Now the fun begins. If someone comes in from another department and puts in a paper dollar, or coins, points are deducted from the pennies. In other words, if there are one hundred pennies to begin with, a dollar bill will knock out what the pennies are worth and the jar's total goes to zero.

Not only did Tammy originate the war, (this was her sixth year to be in charge of the game) but she's the one who has to count and register all the money to determine the winner. This year she announced that the winner of the contest was Public Health (Nursing Agency) much to the dismay of the Sheriff's Office who were “sabotaged” at the end by someone adding a sizable bill to their jar at the end.

Public Health will get a free cake from Economart for their efforts and each department can be proud of the money they raised-$718.65!

Unknown to all the other departments, Public Health decided to give the Sheriff's Office the cake this year as a consultation prize writing “Maybe next year Sheriff's Office" on the cake. Chief Deputy Mike Richter graciously accepted the winning cake and then invited Public Health to come over and have some.
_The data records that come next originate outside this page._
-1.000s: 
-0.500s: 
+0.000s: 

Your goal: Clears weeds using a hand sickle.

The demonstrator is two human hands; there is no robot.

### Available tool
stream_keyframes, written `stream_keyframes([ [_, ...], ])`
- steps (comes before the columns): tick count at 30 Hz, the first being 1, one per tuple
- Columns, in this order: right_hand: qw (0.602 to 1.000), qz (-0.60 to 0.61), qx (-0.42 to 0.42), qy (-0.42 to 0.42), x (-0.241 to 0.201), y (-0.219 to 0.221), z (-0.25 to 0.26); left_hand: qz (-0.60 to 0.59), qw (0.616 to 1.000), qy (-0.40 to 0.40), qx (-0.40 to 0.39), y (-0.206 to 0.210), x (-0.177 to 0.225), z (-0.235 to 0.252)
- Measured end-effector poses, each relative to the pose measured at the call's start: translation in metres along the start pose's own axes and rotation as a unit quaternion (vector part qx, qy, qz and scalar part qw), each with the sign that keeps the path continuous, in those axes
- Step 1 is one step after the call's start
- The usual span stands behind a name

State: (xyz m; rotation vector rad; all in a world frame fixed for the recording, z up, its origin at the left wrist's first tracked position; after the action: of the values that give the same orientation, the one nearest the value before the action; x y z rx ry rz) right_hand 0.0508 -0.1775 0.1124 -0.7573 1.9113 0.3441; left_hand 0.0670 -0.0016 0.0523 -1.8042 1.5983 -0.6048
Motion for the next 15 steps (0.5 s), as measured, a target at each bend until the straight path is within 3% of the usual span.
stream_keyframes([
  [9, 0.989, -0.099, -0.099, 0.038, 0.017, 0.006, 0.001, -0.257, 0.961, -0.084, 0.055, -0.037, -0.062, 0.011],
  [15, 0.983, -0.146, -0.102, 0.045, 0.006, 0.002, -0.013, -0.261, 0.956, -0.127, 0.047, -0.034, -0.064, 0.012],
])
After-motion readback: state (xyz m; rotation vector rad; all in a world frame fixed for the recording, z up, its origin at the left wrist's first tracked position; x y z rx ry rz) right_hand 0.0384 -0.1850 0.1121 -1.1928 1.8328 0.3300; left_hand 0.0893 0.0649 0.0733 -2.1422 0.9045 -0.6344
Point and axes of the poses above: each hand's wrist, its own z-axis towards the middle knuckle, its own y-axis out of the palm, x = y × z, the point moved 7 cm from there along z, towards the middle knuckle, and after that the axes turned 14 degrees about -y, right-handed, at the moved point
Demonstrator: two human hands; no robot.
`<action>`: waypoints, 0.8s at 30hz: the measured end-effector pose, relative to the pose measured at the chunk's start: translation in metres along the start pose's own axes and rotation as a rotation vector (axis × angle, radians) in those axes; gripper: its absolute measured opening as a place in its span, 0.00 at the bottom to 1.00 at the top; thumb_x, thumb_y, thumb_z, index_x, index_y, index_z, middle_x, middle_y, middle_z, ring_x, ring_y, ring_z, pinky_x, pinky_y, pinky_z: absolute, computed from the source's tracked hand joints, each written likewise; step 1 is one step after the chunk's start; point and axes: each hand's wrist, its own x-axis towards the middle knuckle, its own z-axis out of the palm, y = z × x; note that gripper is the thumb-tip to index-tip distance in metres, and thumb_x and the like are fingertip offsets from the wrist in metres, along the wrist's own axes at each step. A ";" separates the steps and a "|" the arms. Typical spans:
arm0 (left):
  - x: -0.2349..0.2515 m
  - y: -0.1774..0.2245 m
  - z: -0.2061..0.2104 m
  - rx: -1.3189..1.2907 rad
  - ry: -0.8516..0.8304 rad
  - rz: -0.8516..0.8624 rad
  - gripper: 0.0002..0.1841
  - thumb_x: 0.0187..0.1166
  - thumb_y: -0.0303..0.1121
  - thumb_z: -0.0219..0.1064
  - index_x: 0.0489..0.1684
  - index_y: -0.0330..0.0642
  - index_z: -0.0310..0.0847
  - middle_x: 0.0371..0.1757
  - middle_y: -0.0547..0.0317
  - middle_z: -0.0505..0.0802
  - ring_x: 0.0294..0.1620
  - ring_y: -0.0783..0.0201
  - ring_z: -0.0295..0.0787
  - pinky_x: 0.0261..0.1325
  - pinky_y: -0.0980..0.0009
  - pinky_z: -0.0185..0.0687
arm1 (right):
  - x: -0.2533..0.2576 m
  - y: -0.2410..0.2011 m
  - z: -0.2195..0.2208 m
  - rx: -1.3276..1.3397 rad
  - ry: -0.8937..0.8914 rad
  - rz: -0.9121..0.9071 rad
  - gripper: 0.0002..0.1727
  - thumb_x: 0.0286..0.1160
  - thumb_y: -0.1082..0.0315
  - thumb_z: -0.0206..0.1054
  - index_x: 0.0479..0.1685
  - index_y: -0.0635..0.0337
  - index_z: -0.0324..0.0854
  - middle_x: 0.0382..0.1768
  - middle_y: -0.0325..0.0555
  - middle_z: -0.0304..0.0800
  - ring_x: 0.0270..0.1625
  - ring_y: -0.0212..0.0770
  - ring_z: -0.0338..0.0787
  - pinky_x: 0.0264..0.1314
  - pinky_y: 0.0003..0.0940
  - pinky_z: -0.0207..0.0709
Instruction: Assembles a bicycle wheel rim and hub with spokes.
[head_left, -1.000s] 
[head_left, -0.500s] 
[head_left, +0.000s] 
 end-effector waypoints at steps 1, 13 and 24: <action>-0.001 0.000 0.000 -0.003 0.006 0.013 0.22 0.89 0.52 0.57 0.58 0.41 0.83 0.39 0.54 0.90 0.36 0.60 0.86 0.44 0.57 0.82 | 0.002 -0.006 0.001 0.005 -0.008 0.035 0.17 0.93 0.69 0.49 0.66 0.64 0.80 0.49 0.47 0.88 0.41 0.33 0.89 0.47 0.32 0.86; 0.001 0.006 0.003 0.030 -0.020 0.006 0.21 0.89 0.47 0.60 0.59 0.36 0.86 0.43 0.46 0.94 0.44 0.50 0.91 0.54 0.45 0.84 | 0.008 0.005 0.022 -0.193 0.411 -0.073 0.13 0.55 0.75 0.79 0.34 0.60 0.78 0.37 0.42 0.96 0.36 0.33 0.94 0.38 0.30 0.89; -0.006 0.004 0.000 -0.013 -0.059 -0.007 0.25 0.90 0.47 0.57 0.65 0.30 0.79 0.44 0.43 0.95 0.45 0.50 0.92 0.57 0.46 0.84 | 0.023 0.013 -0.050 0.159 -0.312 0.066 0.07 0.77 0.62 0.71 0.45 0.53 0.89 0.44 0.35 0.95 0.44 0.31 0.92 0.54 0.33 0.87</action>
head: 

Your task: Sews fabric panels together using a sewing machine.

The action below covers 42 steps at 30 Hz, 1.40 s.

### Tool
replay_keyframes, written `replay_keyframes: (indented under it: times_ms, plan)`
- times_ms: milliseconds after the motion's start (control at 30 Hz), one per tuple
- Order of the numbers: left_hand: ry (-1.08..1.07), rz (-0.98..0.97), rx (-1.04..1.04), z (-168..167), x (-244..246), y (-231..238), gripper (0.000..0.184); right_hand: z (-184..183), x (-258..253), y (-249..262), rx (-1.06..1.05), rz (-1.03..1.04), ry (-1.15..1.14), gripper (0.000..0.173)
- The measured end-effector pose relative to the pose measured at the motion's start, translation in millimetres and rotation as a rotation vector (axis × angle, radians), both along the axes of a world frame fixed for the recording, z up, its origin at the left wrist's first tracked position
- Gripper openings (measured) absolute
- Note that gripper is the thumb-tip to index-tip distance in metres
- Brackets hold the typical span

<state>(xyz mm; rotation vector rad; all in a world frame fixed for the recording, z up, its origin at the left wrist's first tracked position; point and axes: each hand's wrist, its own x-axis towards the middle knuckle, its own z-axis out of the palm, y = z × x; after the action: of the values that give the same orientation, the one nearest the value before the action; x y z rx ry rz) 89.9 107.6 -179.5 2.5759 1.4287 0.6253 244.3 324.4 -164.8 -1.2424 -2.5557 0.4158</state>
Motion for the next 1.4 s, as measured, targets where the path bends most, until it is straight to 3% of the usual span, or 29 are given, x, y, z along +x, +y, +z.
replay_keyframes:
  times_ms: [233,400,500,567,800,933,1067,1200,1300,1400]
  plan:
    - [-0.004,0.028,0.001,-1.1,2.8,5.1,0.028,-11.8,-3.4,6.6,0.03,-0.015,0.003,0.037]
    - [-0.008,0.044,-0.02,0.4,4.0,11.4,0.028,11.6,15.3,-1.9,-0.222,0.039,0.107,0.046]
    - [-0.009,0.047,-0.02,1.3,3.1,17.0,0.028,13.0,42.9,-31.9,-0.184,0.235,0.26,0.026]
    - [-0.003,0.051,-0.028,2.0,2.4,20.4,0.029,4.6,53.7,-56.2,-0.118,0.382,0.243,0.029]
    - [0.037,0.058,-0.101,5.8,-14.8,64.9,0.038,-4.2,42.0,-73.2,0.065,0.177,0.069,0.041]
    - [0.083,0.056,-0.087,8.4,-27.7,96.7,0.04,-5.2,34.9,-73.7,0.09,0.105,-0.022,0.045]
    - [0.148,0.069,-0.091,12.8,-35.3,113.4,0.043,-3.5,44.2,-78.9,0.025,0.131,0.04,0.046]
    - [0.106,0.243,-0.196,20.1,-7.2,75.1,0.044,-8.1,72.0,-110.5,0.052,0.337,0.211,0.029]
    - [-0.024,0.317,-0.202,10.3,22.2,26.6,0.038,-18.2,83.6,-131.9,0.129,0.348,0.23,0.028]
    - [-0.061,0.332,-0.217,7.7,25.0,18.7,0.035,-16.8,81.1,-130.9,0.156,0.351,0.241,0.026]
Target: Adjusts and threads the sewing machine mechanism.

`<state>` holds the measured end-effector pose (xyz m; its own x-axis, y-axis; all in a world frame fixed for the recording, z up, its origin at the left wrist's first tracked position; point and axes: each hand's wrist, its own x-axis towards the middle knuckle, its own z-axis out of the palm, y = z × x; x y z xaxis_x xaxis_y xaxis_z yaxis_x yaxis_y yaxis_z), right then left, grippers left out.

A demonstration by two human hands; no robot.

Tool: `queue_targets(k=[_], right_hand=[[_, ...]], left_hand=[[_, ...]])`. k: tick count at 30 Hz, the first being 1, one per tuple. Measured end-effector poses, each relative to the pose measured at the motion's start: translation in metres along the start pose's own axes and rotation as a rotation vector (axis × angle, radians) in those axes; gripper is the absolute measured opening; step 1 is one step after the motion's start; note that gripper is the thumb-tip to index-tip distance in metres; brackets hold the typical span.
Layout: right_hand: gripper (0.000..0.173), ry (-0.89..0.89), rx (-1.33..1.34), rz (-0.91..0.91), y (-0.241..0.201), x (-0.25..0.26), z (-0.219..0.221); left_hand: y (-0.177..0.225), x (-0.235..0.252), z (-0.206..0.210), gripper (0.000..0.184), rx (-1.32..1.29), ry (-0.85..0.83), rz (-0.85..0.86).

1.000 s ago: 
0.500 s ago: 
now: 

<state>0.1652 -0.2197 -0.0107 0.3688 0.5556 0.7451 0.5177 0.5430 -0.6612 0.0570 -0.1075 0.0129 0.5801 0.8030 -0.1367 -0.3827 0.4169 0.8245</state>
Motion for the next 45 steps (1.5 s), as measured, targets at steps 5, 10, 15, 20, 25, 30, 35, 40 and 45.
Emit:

Somehow this taunt is tantamount to throwing down for gauntlet for next years Penny War, so stay tuned, it won't be pretty.

Another fund-raising opportunity came several years ago when the new owners of the Spooner Family Restaurant contacted Gretchen Nielson, the jailer/dispatcher who has been the head of the entire project for years, and wanting to honor their new hometown and the counties law enforcement personnel by not only putting up a collection jar on their counter, but dedicating all the profits from an entire day's business to Christmas for Kids. But there was a caveat; that law enforcement provided all the waitstaff for the day.

Their donation is sizable each year, and this from a man, Naim, who is from Macedonia and his dream had always been to become a citizen of the United States.

It was a lengthy process starting with coming as an exchange student to becoming an international student and finally becoming a citizen.

“I know what is is like to not have much,” he said. Growing up as poor as he had is the reason he volunteers his restaurant in order to help provide a wonderful Christmas to kids who would otherwise have very little.

Happily, he and his wife Lira will be expecting their first child close to the date of the fund-raising.

Once all the money is collected, Gretchen personally calls each family whose names have been submitted by the local schools and the Department of Health and Human Services.

She tells the parents/guardians about the program and checks to see if they want to be included. Then she asks what each child's needs are, things like boots, hats and coats, and then she asks where the children's interest lie, hunting, fishing, crafts? Then she asks about the toys they want.

After making all the calls and listing each family on a chart, members of the Sheriff's Office take one night and shop 'til they drop at the Rice Lake ShopKo, keeping the business local. The store includes a generous donation to the cause and after the shopping is finished on December 20, the gifts are lined up for the wrapping the following night.

On wrapping night, Gretchen provides a hot meal with the wrapping volunteers supplying the sides and dessert and then they all spend hours wrapping impossibly odd-shaped packages getting them ready for the following night, December 22, when the families are invited for the big night that celebrates to culmination of all the work hours that have gone into making this night special.

Gretchen is deeply grateful to the Shell Lake, Spooner, Birchwood and Minong Police Departments for their efforts to make Christmas for Kids a success each year.

The new kids on the block to give to the effort is the Avanti Food Service people who cook the jail meals for the inmates. This year they're supplying the white and chocolate milk and making cookies for the gift-giveaway night.

There are so many people who join together in an effort to make this night possible and if you would like to be involved, drop off your contribution to the Sheriff's Office during working hours or mail it to Christmas for Kids.

  • 421 Highway 63,
  • Shell Lake, Wi 54871

And if you should see Gretchen during this holiday season, give her a hug, shake her hand, or just pat her on the back and tell her, “Great job” once again this year.